Jeder der normal sehen kann, geht erst einmal davon aus, dass er sehen kann und das alle Anderen ganz genau so sehen wie er selbst.
„Ich kann es einfach nicht sehen!“ ruft mein Freund Jo aus und möchte einfach ins Skizzenbuch beißen!
Zu sehen, was man zum Kunst machen sehen muss, ist in der tat eine Kunst!
Jo, glaubt er sieht falsch! Tut er aber nicht! Er sieht einfach nur wie Joachim.
Als ich klein war spielte ich mit meinem Brüdern abends im Bett ein Spiel,
Ich sehe was was Du nicht siehst…..
Dabei ging mir das erste Mal auf, dass meine Brüder ganz andere Dinge sahen als ich. Das Kinderzimmer schien für meine Brüder ganz anders auszusehen als für mich!
Kinder sind schlau, dass ganze Spiel beruht darauf, dass sehen etwas ganz Persönliches ist.
Sehen lernen für die Kunst
Für die Kunst muss man sehen lernen, allerdings gibt es da zwei Sichtweisen.
Das eine ist das Sehen und Umsetzen von Proportionen, dieses Handwerk kommt von ganz allein.
Das andere ist die persönliche Sicht auf Dinge, wenn du Dir die abgewöhnst und als Fehler betrachtest, dann ist deine Kunst tot.
Das Ssehen von Licht ist für mich ein Vergnügen, ich lasse mich in einem Meer von unsichtbaren Farben treiben.
Tine Klein: Blick von der Kollwitz Straße
Um richtig zu sehen für die Kunst ist es sinnvoll, dass richtig und falsch Konzept von „das ist so“ zu überdenken.
Wenn ich jetzt dort sitze, sehe ich wie sich das Licht mit den ziehenden Wolken verändert.

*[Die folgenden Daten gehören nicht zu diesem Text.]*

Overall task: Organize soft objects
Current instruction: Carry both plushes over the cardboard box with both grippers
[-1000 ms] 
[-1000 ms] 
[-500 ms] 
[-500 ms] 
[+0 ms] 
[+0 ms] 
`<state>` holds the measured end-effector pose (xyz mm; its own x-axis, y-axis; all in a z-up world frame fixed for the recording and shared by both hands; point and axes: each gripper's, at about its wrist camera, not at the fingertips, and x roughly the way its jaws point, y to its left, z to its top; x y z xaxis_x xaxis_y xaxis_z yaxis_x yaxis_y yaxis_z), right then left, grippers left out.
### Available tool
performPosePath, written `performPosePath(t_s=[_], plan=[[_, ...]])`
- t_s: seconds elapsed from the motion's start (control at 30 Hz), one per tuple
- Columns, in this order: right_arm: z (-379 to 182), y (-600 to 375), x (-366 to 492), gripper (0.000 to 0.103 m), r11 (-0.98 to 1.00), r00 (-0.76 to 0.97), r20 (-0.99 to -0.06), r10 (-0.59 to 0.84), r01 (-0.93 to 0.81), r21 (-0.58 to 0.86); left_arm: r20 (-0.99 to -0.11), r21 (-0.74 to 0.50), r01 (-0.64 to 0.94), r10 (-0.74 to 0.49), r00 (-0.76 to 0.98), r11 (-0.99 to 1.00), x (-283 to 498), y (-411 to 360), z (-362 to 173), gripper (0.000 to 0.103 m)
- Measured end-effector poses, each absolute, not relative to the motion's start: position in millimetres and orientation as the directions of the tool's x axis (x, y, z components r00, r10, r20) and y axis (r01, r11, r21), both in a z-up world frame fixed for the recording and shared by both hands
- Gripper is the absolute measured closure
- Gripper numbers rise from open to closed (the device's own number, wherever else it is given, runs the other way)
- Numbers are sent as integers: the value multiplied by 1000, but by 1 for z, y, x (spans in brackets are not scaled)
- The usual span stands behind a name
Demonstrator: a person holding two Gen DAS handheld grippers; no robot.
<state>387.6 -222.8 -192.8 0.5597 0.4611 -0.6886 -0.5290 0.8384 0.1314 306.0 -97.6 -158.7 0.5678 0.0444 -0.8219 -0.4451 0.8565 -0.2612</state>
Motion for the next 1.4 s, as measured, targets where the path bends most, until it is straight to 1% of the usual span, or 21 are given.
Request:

Autos und Menschen kommen und gehen und der Duft von Schokotorte ist auch dabei.
Dadurch kann ich eine viel persönlichere Farbdarstellung machen, Jo, kann sie nicht sehen, denn sie entsteht in meinem Kopf und hat nichts mit einem Foto zu tun.
In Jo steckt etwas viel Besseres, es ist Jo´s Sicht und dafür muss man Mut haben, sich hinsetzen und den Blick nach Innen wagen, wie sehe ich die Welt?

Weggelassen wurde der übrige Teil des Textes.